Addressed Erik's comments:
*) Your algorithm has quadratic complexity in worst case. I know this is the same as for the single block algorithm, but extending it to multiple blocks might worsen the situation. Maybe you add some sort of upper bound for the number of dependency checks?

  • An upper bound (MaxNonLocalAttempts = 100) is added on the number of non-local DSE attempts per function.

*) Your algorithm only handles certain types of cross-block DSE. As I understood, it cannot go beyond an if-then-else control flow split. I'm wondering if it makes sense to do a simple data flow analysis to collect the eligible predecessor blocks. This would handle all cases and I think it would be not much more implementation effort and doesn't add compile time.

  • Analyzing general loops is challenging and compile-time extensive due to underlying MemoryDependenceAnalysis. This patch iteratively goes through predecessors that unconditionally lead to the block with the store and search for redundant stores. Not sure if there are opportunities within a reasonable compile-time budget for a truly global DSE.

*) I found it confusing that all the code is contained in this large functions with many nested loops and breaks and continues. I think it's better to extract some of the code to separate functions (e.g. to avoid the StopProcessPBAndItsPreds variable).

  • The code is refactored with top algorithm extracted in HandleNonLocalDependency(Instruction *Inst).

*) The tests look like they contain much code which is not really necessary to test what you want to test. Maybe you can reduce them. Also in the first test a comment would help, which describes why no DSE can be done.

  • I reduced the cycle test to a much smaller version, and added comments.

In general I think your approach of using a reverse CFG search for this optimization is appropriate. But as Erik points out it doesn't handle if-then-else.
That can be addressed relatively easily:

Let StartBB be the block with the original StoreInst.
Let SafeBlocks be the set of blocks for which we know all paths emanating from them will lead to StoreInst
with no intervening reads of the memory location of interest. Initially, add StartBB to SafeBlocks.

The criteria for adding a new predecessor P to your WorkList are that P is reachable, P is not in SafeBlocks (not visited),
and all of P's successors are P itself (the single-block loop case) or are in SafeBlocks.

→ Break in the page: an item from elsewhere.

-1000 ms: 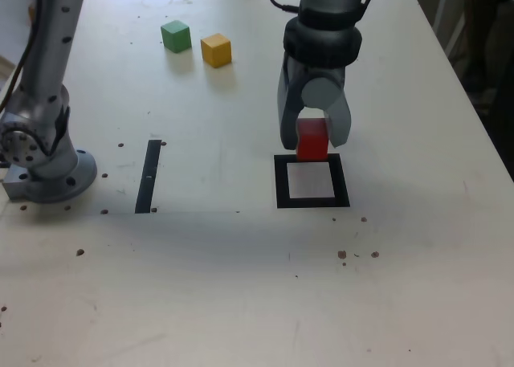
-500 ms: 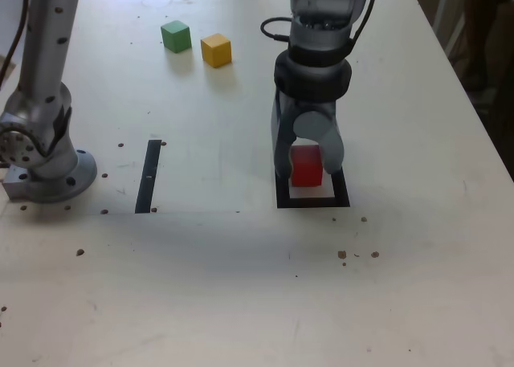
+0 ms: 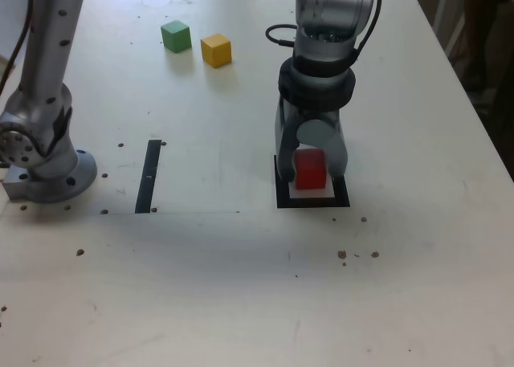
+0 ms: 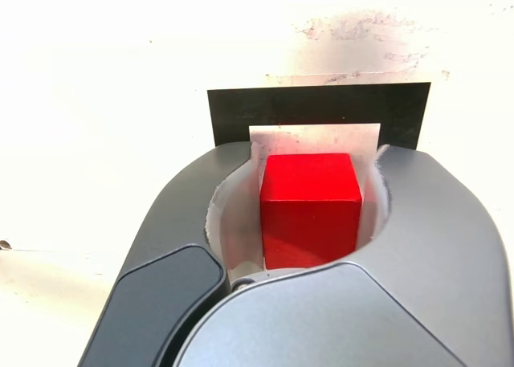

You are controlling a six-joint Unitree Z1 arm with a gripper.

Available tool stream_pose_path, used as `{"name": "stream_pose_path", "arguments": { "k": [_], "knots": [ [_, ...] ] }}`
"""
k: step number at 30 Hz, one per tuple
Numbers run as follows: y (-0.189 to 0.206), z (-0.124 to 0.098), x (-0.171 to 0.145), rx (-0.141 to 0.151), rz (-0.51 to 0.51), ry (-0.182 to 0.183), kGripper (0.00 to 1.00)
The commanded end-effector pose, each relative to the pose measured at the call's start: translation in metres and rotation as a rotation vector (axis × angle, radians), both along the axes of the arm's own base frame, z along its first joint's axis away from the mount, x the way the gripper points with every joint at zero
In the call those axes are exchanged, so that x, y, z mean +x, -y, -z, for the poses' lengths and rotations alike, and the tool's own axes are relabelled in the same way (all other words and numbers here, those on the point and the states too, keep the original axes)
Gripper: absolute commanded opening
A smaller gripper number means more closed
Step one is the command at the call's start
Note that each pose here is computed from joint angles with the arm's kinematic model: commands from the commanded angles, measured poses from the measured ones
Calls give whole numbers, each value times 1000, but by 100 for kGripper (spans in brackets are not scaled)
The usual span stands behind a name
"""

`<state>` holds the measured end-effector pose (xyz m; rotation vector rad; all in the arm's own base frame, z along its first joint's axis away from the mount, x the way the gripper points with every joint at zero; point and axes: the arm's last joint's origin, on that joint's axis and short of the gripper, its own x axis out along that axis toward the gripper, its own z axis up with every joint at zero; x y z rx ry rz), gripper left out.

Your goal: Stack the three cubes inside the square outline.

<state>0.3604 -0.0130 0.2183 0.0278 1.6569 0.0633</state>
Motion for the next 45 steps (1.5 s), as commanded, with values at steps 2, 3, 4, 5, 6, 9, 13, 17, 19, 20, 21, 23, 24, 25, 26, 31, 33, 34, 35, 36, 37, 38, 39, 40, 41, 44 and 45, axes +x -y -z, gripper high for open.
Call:
{"name": "stream_pose_path", "arguments": {
  "k": [2, 3, 4, 5, 6, 9, 13, 17, 19, 20, 21, 23, 24, 25, 26, 31, 33, 34, 35, 36, 37, 38, 39, 40, 41, 44, 45],
  "knots": [
    [0, 1, 0, 1, 0, -3, 96],
    [0, 0, 0, 2, 0, -1, 98],
    [0, -2, -1, 4, 0, 2, 99],
    [0, -5, -1, 7, 1, 5, 99],
    [0, -7, -2, 10, 1, 8, 99],
    [-2, -18, -7, 26, 2, 13, 99],
    [-10, -29, -10, 28, 3, 4, 99],
    [-37, -34, -17, -3, -17, -14, 99],
    [-54, -38, -23, -8, -39, -15, 99],
    [-63, -41, -26, -4, -52, -14, 99],
    [-72, -43, -29, 3, -67, -12, 99],
    [-90, -48, -34, 22, -96, -8, 100],
    [-99, -50, -37, 32, -112, -7, 100],
    [-108, -51, -40, 41, -129, -7, 100],
    [-117, -52, -42, 50, -145, -8, 100],
    [-166, -51, -59, 70, -226, -21, 100],
    [-183, -51, -66, 76, -257, -26, 100],
    [-191, -51, -70, 79, -273, -28, 100],
    [-199, -52, -74, 82, -289, -29, 100],
    [-207, -53, -79, 85, -305, -31, 100],
    [-216, -54, -83, 88, -322, -31, 100],
    [-224, -55, -88, 89, -338, -31, 99],
    [-231, -56, -93, 90, -354, -33, 99],
    [-239, -56, -98, 89, -370, -37, 99],
    [-247, -57, -102, 86, -386, -43, 99],
    [-266, -56, -114, 69, -430, -71, 97],
    [-273, -54, -118, 59, -448, -85, 96]
  ]
}}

Seed your WorkList with the predecessors of StartBB that meet this criteria.
After processing a block B in HandleNonLocalDependency, when DependencyFound is false,
add B to SafeBlocks, and augment the WorkList with B's predecessors that meet the criteria.

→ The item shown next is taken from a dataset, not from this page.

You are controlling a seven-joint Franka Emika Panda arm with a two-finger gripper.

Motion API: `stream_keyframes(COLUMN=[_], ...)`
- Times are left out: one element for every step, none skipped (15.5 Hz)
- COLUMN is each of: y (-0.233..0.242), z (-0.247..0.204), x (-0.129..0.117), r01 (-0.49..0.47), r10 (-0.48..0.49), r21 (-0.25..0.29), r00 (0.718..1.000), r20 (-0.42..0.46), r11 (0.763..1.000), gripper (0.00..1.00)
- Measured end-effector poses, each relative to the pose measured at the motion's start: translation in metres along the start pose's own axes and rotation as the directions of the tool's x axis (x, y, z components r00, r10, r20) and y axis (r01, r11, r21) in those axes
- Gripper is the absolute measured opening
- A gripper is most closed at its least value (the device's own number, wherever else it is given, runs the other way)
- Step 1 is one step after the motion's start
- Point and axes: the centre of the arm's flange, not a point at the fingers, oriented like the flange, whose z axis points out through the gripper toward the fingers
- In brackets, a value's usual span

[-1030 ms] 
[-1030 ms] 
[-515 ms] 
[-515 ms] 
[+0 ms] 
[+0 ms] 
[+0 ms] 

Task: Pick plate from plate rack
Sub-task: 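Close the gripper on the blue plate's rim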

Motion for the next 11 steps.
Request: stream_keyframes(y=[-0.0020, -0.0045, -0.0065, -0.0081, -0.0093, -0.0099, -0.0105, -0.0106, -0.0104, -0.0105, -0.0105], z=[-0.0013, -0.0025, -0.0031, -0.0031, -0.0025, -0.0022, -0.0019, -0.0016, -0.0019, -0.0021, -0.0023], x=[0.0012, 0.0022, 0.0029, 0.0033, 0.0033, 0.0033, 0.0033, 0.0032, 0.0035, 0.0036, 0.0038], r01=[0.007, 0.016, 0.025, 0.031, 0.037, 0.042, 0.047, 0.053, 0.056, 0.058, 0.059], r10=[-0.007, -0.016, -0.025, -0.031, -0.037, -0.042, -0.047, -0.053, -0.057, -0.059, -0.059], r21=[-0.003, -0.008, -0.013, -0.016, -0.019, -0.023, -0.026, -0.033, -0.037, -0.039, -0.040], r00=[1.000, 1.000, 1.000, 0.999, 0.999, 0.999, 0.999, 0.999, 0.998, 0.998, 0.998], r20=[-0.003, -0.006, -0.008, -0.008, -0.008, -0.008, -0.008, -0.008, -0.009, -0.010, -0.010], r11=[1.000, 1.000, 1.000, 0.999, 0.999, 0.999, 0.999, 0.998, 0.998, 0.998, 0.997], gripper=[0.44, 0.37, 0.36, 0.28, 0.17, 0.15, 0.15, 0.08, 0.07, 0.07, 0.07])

The "P is not in SafeBlocks" acts like a "! Visited" check, except that terminal (unsafe) blocks may be
visited multiple times. To avoid that redundancy we'd need another set (UnsafeBlocks, or perhaps just VisitedBlocks).

As to the compile time threshold, I think it needs to be applied to the number of dependences and blocks seen
in HandleNonLocalDependency. That way we'll put a cap on the cost of optimizing an individual store,
rather than limiting the number of store instructions that may get optimized. I don't know what LLVM's
philosophy is on adding new command line options, but perhaps the threshold value should be overridable
that way. And perhaps a cl::opt<bool> EnableGDSE("enable-gdse"...) to control this global dead store elimination.

As for the while loop in runOnBasicBlock, I would prefer that it keep track of whether any reads were seen,
including the isSelfRead case, and then we handle non-local dependences after that loop terminates.
This is the same concept as your DependencySeen tracking in HandleNonLocalDependency, though I might
name it SafeToProcessNonLocalDeps.

lib/Transforms/Scalar/DeadStoreElimination.cpp
857

Instead of InstPt, shouldn't the search start with PB->end()?
It looks like getPointerDependencyFrom does a "--" operation on this iterator
to get the first instruction to start its analysis from.

900

I don't understand why we are stopping the search here.
If the overwrite is partial, there may still be preceding stores
that could be eliminated.

906

Shouldn't this check also include && Dep.isNonLocal()?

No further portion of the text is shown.